■ **What the task asks**: From the records below, find each line with the string "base" and copy it.

Extracted data entries:
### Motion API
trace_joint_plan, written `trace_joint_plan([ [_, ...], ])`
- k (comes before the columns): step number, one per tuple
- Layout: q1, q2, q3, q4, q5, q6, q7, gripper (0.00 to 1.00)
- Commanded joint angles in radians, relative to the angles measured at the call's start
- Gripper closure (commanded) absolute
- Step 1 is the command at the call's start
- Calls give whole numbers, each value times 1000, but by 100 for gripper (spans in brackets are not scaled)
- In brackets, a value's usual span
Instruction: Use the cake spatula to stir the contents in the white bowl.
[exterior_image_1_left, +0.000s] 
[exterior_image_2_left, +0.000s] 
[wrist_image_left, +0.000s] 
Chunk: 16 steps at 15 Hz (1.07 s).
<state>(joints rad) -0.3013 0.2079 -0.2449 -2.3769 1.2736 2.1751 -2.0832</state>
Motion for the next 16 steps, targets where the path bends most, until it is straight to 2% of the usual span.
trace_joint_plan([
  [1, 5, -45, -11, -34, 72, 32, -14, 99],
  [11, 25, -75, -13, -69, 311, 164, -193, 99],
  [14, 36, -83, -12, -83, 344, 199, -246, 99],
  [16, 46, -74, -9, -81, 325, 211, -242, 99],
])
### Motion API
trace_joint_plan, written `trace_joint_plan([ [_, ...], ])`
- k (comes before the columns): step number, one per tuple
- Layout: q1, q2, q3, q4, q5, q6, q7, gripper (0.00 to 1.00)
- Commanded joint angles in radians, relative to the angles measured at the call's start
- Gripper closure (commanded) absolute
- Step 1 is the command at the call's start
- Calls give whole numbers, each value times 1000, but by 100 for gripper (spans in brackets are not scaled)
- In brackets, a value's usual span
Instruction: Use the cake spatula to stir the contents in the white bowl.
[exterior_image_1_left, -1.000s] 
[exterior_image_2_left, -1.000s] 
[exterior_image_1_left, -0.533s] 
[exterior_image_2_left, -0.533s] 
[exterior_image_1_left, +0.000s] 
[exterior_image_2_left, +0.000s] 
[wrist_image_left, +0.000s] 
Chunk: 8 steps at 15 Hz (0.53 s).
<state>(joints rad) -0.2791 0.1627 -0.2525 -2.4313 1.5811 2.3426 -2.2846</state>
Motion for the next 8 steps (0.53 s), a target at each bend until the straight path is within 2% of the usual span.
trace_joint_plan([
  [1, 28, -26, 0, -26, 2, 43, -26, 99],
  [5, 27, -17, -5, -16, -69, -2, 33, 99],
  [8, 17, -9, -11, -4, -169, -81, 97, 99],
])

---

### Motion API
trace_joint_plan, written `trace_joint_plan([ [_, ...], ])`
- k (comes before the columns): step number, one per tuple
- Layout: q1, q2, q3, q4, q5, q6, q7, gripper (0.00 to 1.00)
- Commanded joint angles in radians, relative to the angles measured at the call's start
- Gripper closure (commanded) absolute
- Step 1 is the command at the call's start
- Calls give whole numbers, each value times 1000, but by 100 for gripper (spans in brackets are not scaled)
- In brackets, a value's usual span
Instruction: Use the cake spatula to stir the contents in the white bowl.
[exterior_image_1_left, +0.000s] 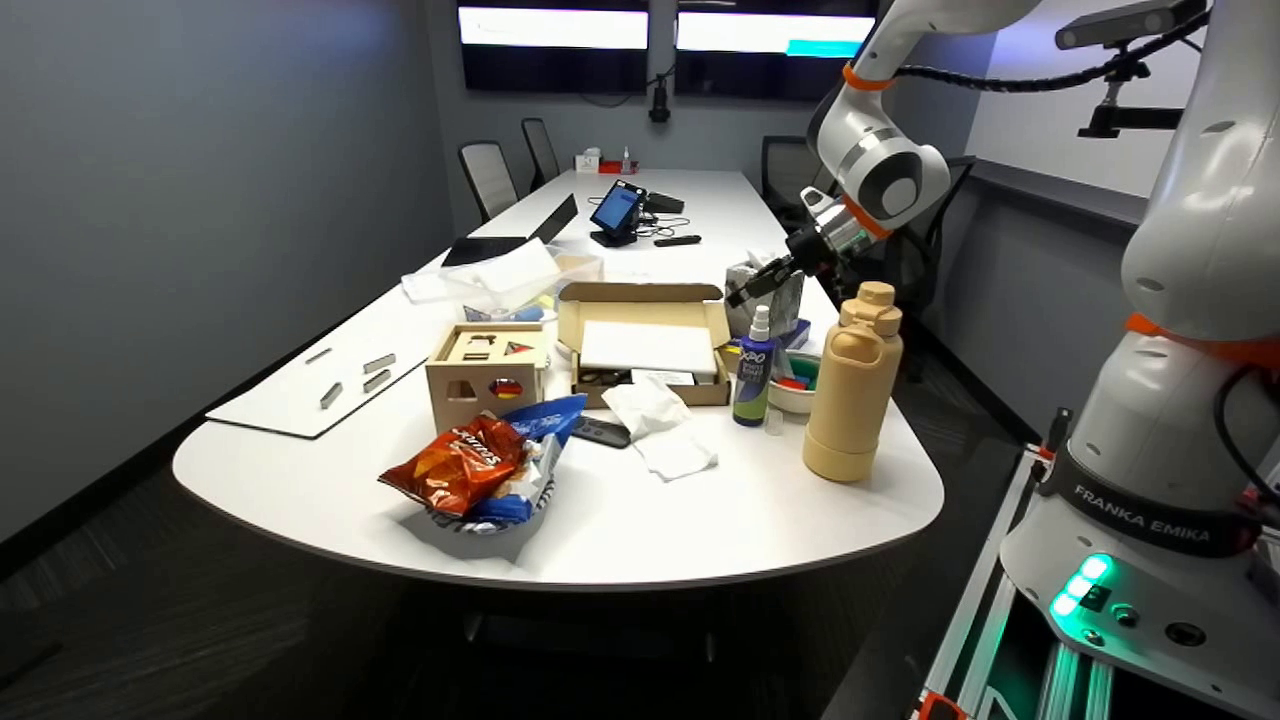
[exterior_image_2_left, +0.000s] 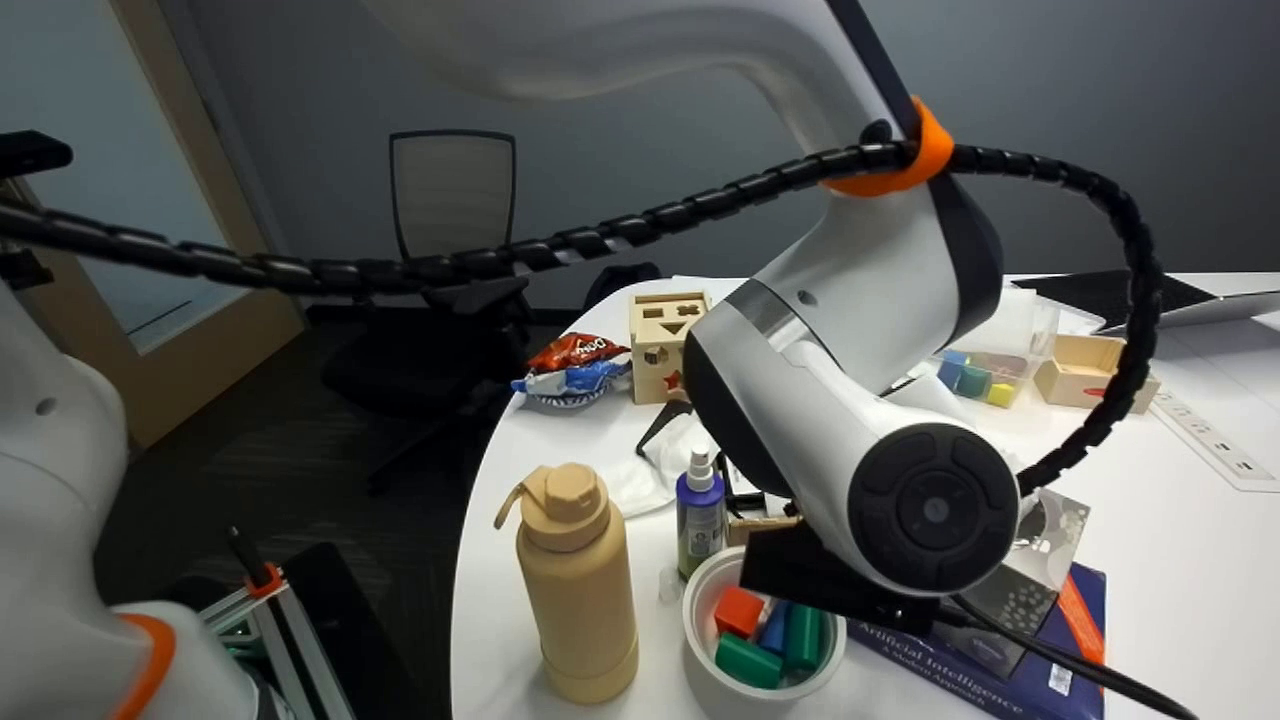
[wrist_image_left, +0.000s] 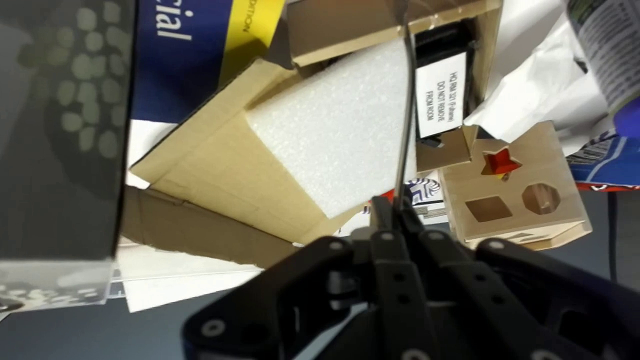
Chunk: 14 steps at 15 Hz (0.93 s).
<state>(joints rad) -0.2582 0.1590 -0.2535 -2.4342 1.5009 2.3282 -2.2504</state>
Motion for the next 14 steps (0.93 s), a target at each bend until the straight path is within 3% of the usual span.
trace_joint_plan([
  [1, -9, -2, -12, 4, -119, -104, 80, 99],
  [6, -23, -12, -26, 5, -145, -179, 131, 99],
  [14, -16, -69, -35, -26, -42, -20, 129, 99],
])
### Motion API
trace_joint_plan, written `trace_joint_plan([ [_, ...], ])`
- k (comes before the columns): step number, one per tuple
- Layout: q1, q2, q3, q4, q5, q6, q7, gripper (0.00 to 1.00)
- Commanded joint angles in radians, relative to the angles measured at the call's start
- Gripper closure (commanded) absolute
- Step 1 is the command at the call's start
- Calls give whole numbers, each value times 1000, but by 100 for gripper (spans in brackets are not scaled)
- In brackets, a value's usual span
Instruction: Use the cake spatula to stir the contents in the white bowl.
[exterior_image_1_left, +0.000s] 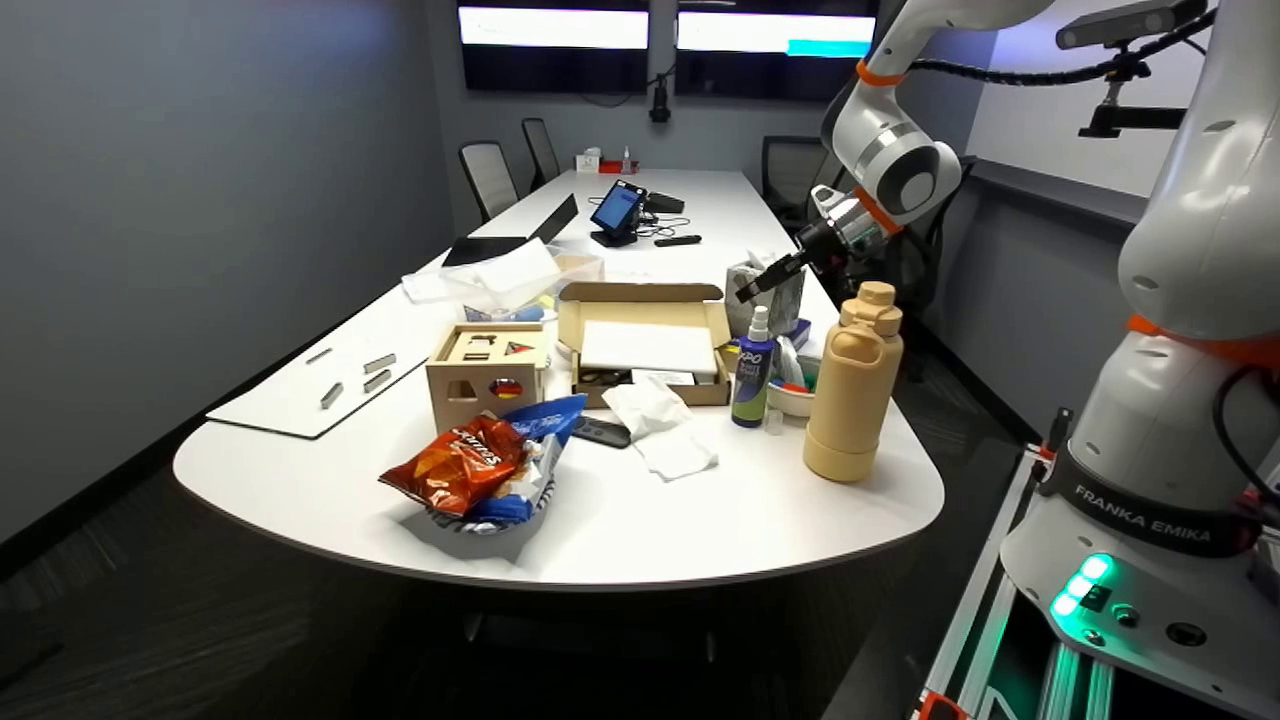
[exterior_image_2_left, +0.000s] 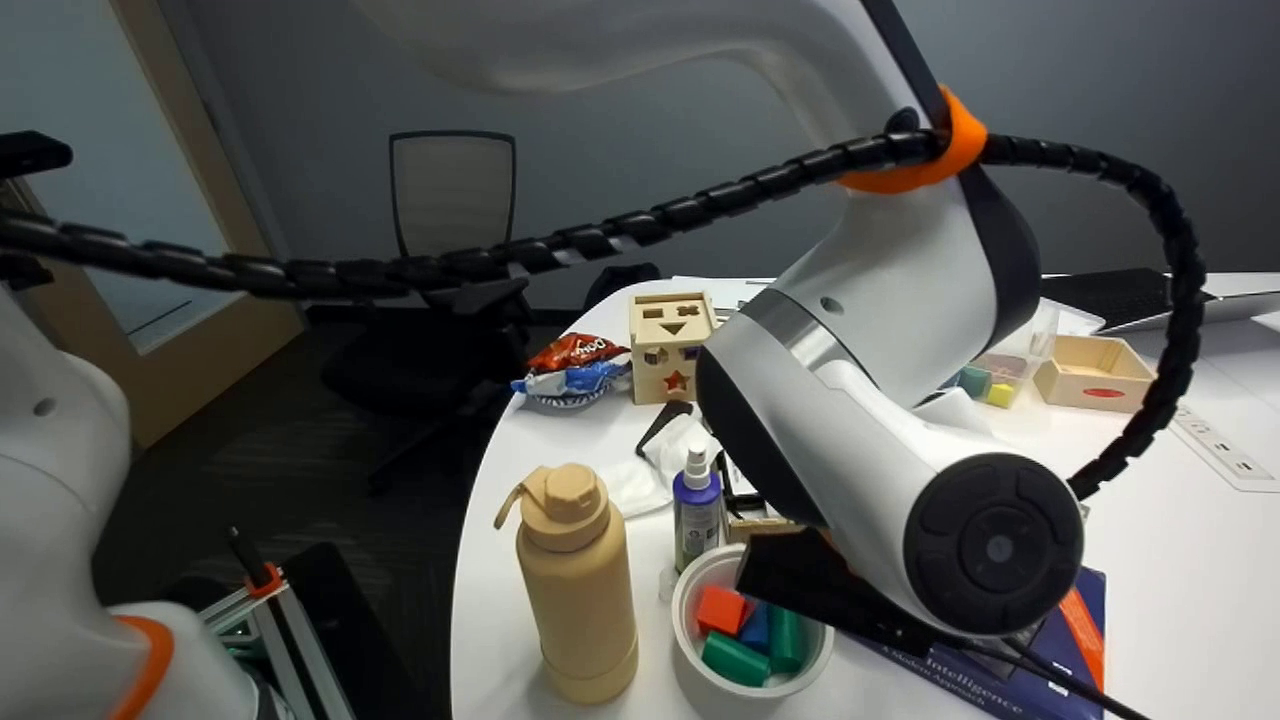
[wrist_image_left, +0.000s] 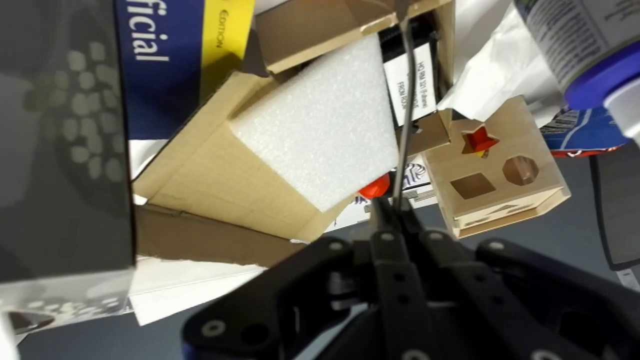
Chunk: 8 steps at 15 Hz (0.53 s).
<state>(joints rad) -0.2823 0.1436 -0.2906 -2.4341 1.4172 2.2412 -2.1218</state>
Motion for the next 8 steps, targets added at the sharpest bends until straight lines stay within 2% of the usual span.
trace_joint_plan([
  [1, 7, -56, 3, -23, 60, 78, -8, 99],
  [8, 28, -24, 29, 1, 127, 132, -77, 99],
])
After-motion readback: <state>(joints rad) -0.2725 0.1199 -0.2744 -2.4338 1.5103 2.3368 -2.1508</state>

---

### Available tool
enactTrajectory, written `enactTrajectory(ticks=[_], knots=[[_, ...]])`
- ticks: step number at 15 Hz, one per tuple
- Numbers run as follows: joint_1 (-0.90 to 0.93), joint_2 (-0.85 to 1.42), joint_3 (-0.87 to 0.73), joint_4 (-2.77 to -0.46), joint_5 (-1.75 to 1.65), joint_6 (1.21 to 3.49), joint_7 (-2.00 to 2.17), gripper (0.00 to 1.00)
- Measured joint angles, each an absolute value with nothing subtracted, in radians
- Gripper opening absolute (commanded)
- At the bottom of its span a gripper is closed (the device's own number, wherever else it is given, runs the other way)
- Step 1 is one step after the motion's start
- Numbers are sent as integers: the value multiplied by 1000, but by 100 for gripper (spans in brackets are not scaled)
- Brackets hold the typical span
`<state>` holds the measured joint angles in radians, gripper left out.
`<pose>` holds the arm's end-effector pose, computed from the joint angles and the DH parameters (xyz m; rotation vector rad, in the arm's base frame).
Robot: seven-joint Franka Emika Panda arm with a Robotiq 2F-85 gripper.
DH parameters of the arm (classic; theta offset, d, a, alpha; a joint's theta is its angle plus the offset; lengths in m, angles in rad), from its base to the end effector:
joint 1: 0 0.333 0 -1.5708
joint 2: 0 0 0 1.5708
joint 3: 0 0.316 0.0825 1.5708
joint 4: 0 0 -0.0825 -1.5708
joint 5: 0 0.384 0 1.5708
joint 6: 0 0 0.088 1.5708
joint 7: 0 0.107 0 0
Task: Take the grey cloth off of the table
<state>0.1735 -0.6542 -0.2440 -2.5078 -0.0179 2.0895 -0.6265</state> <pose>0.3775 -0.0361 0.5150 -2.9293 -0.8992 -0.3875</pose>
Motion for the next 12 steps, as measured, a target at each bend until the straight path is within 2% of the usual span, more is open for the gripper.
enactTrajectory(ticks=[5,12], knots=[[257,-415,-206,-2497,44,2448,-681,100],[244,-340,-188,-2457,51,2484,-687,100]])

■ **Result**:
`<pose>` holds the arm's end-effector pose, computed from the joint angles and the DH parameters (xyz m; rotation vector rad, in the arm's base frame).
DH parameters of the arm (classic; theta offset, d, a, alpha; a joint's theta is its angle plus the offset; lengths in m, angles in rad), from its base to the end effector:

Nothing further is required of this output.